Structural and molecular features of capillary and collecting lymphatic vessels. The blind-ended lymphatic capillaries, designed to remove fluid and soluble molecules from the interstitial space, are characterized by button-like intercellular junctions, discontinuous basement membrane (BM), and anchoring filaments. High capillary expression of the CCR7-ligand CCL21 allows recruitment of DCs. Collecting lymphatic vessels that transport the lymph instead have zipper-like intercellular junctions, continuous basement membrane, smooth muscle cell coverage, and intraluminal valves. The main distinguishing molecular features of the endothelium of capillary vessels, collecting vessels, and valves are depicted in brown boxed areas. Additional functions of the capillary and collecting lymphatic networks include inflammatory chemokine scavenging through expression of the atypical chemokine receptor D6 (ACKR2) and RCT passively or through expression of the cholesterol carrier SR-BI or indirectly through macrophages.

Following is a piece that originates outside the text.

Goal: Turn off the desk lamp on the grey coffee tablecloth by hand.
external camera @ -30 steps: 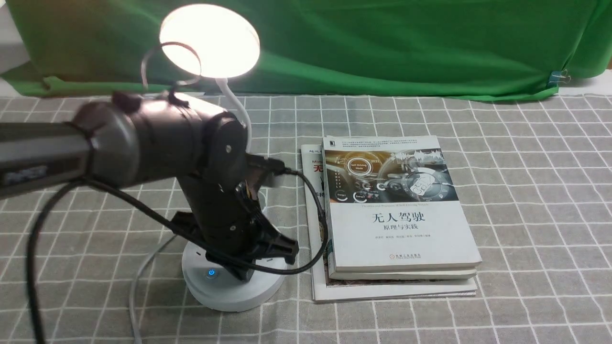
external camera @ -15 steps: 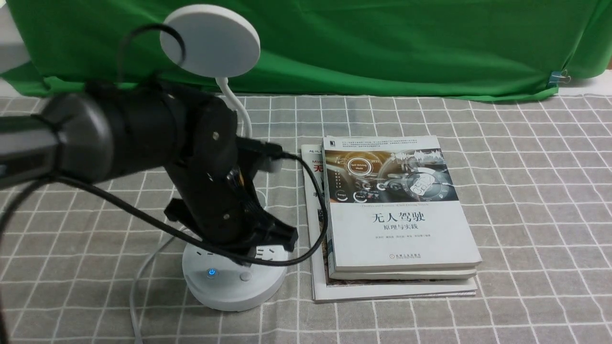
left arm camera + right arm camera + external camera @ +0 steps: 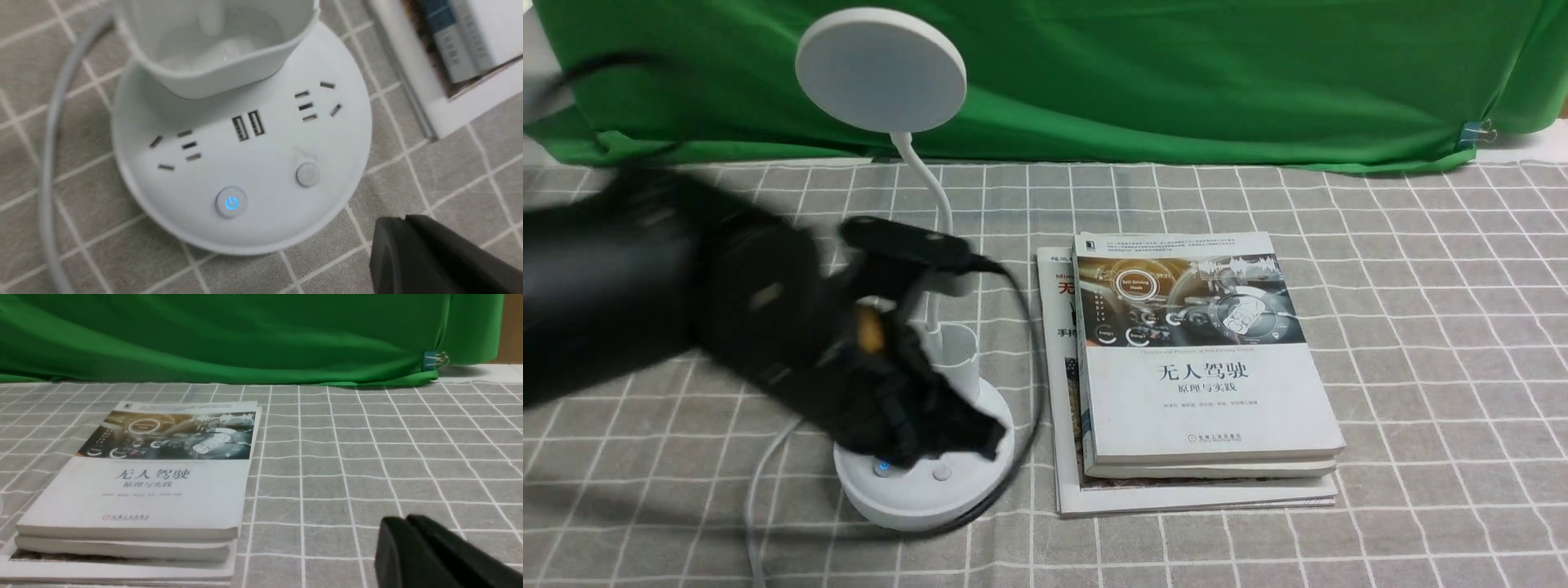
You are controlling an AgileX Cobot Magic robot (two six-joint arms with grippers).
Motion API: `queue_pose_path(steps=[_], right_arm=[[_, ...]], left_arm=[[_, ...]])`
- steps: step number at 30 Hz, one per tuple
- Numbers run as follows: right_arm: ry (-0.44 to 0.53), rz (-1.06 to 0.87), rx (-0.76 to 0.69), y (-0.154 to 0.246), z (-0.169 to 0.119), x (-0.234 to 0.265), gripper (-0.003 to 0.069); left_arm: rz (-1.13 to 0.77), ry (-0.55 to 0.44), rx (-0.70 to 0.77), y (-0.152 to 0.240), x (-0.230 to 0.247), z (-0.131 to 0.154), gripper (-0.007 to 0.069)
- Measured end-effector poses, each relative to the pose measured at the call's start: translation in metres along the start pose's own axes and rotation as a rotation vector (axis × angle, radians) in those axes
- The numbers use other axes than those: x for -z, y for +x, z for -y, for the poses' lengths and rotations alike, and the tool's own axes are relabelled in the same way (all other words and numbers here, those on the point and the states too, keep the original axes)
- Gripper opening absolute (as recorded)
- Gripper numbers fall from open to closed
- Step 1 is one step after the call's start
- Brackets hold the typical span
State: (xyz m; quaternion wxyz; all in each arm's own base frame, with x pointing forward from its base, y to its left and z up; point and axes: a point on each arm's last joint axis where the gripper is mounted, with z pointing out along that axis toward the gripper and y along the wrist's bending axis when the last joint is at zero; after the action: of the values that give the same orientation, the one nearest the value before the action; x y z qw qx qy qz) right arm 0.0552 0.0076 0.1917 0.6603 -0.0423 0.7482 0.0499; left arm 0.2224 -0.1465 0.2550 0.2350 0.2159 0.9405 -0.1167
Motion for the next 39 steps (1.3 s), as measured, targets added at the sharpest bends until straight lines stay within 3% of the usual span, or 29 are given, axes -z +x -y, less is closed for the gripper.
queue_pose_path(steps=[10, 18, 35, 39], right_arm=[[0.0, 0.0, 0.0, 0.0, 0.0, 0.0, 0.0035], [0.0, 0.0, 0.0, 0.0, 0.0, 0.0, 0.0035], [0.0, 0.001, 0.0, 0.0, 0.0, 0.0, 0.0036], [0.0, 0.0, 0.0, 0.0, 0.0, 0.0, 0.0036]], left_arm=[[0.555, 0.031, 0.0, 0.074, 0.052, -0.01, -0.0004], [0.638, -0.012, -0.112, 0.103, 0.059, -0.015, -0.0002], [0.688, -0.058, -0.233, 0.106, 0.068, -0.016, -0.0001], [0.844, -0.156, -0.198, 0.118, 0.089, -0.029, -0.0001]])
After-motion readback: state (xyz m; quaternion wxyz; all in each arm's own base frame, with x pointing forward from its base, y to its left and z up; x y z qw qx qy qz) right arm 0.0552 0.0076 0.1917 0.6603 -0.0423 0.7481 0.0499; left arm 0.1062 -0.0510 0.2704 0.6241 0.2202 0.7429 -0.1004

Bottom panels show whole-mount immunofluorescence images of mouse ear skin stained with the indicated antibodies. Arrowhead points to a Lyve1 positive capillary and arrowhead to a Lyve1 negative collecting vessel. Valve at a vessel branch point is indicated by an asterisk. Scale bars: 25 µm (capillary and collecting vessels) and 200 µm (lymphatic network).

Figure 3

Key developmental steps in the formation of the embryonic lymphatic vasculature. The first LECs arise through transdifferentiation from venous endothelial cells. Venous-derived LECs exit the veins and form primitive lymphatic structures, so-called lymph sacs, from which vessels sprout further to peripheral organs (lymphangiogenesis). Alongside, in certain organs, non-venous-derived LEC progenitors give rise to clusters of LECs that assemble into vessels (lymphvasculogenesis). Stages (E, embryonic days) of mouse development are shown on the top and key differences in the cellular lineages of non-venous-derived LECs in the mesentery, skin, and heart are depicted. Mesenteric non-venous-derived LECs form from a HemEC source and are traced (GFP+) by the pan-endothelial Tie2-Cre (top panel on the right). In contrast, both the non-venous dermal LECs of lumbar skin (bottom panel on the right) and part of the cardiac lymphatic vasculature form from Tie2 negative lineage (GFP-), and their precise cellular origin within the embryo still remains to be determined. Scale bars: 25 µm.